_PROBLEM REQUIREMENTS_
Please quote exactly the opening lines of the data, from the first line to the one where "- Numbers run" appears.
===== STORED DATA
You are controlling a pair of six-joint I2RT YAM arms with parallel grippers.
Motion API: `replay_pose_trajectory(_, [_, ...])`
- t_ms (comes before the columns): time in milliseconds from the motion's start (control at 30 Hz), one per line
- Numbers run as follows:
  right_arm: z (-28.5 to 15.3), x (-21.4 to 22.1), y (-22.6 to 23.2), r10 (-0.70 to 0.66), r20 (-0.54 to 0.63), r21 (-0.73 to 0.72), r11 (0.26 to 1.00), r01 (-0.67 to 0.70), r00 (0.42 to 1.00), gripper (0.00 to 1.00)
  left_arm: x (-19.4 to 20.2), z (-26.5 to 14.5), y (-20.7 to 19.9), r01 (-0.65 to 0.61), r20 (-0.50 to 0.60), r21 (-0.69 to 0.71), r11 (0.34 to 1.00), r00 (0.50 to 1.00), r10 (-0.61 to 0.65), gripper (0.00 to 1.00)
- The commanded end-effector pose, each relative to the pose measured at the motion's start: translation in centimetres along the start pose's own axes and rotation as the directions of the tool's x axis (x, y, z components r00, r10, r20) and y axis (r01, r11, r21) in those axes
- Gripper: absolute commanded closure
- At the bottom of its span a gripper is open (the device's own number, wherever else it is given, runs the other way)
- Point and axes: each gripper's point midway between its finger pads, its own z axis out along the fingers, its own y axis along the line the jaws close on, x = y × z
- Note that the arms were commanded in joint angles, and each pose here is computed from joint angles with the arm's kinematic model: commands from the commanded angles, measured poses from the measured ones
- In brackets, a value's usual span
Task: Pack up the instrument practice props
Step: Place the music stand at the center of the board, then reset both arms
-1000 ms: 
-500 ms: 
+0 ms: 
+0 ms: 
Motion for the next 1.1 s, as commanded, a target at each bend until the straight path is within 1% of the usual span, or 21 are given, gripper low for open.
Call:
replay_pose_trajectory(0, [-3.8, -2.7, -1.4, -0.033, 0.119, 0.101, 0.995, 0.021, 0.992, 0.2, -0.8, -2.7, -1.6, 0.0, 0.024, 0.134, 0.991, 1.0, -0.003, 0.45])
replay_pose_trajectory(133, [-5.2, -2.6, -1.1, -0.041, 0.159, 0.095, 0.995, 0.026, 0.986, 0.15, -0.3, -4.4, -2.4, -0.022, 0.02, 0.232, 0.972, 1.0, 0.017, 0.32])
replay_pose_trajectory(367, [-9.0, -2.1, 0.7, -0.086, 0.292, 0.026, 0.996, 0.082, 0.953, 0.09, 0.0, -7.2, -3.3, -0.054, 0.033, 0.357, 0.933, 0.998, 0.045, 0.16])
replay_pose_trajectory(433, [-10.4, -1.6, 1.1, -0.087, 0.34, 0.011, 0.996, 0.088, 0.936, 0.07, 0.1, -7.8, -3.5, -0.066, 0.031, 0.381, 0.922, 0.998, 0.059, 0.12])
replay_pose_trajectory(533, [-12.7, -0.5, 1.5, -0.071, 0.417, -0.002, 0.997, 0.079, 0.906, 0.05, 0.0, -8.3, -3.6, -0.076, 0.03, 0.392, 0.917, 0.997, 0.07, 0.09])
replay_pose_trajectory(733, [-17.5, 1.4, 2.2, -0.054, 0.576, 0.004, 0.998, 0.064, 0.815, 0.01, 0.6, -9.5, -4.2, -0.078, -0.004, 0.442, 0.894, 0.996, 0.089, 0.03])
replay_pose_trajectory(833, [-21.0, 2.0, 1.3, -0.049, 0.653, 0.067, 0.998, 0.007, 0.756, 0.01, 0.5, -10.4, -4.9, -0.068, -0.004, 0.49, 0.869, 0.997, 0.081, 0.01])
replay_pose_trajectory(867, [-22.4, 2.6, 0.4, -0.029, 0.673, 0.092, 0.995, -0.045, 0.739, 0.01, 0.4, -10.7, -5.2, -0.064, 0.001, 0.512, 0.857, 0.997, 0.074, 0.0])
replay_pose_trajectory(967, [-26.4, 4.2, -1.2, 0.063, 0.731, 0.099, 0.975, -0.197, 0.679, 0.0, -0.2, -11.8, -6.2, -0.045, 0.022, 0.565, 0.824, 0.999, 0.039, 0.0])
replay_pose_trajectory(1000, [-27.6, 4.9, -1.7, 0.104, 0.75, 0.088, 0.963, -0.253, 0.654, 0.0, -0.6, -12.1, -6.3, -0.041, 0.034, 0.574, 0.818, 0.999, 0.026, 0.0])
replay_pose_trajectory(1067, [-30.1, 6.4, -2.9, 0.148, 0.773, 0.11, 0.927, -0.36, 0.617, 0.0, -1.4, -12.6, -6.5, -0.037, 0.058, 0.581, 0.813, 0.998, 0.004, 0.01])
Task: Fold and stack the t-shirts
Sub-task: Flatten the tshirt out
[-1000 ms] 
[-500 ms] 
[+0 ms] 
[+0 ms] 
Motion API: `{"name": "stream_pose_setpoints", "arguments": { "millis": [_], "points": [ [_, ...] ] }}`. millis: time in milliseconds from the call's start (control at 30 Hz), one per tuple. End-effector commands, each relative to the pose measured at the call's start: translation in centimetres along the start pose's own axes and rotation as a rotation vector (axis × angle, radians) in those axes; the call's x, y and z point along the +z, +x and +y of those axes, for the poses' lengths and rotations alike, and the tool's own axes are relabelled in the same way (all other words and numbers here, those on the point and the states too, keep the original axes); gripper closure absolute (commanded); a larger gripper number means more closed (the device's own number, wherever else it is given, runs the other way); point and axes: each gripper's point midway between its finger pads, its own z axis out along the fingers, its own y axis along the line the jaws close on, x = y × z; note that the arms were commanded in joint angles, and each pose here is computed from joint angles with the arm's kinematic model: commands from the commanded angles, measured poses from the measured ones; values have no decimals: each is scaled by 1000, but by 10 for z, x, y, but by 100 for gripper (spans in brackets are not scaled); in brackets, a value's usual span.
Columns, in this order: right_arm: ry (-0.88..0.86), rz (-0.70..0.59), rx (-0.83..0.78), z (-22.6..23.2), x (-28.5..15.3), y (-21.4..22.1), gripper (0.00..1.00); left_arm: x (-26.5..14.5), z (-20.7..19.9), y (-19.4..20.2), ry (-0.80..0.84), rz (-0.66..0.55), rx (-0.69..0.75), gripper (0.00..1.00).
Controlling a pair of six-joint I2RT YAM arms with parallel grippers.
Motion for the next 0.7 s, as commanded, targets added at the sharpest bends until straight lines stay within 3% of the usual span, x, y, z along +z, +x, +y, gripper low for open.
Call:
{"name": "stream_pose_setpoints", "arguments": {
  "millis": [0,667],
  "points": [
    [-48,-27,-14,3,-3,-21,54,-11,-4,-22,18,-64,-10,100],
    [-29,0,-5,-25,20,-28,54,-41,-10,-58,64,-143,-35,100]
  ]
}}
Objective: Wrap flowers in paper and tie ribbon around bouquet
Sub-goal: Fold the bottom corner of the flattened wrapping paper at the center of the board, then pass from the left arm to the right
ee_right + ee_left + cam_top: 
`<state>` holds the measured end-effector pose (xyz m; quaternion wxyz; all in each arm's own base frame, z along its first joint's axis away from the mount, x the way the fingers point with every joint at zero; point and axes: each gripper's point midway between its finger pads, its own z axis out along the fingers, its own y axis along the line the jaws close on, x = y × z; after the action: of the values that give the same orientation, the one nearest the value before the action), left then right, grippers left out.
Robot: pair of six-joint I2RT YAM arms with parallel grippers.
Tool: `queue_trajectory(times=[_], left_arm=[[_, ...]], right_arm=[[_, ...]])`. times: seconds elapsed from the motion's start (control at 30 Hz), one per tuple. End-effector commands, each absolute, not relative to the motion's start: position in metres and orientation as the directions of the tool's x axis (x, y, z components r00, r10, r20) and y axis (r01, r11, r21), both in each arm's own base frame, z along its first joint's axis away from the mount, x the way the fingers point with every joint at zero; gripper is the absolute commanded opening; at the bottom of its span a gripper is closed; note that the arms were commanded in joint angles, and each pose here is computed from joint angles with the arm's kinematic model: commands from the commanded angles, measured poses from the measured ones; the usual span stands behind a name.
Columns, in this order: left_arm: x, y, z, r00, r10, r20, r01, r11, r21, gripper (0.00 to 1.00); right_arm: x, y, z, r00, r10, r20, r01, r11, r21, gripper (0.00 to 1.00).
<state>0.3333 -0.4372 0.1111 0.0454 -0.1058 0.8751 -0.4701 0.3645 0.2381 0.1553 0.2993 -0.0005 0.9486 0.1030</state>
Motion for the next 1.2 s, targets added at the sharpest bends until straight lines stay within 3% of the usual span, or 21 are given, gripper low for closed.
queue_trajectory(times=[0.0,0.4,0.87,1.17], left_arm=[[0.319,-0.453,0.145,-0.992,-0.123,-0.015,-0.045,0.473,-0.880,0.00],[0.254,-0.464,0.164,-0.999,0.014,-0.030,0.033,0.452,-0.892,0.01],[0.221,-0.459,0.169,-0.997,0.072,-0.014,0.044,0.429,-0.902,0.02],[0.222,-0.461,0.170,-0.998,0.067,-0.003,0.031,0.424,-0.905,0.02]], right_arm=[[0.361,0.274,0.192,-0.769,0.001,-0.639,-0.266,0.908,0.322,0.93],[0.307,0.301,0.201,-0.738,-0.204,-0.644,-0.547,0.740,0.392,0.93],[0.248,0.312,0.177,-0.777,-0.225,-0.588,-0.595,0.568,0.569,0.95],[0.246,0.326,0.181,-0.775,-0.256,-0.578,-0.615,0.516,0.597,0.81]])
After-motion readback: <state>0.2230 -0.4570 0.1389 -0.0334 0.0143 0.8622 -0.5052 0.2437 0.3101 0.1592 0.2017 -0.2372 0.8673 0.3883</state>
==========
_TASK SOLUTION_
You are controlling a pair of six-joint I2RT YAM arms with parallel grippers.
Motion API: `replay_pose_trajectory(_, [_, ...])`
- t_ms (comes before the columns): time in milliseconds from the motion's start (control at 30 Hz), one per line
- Numbers run as follows:

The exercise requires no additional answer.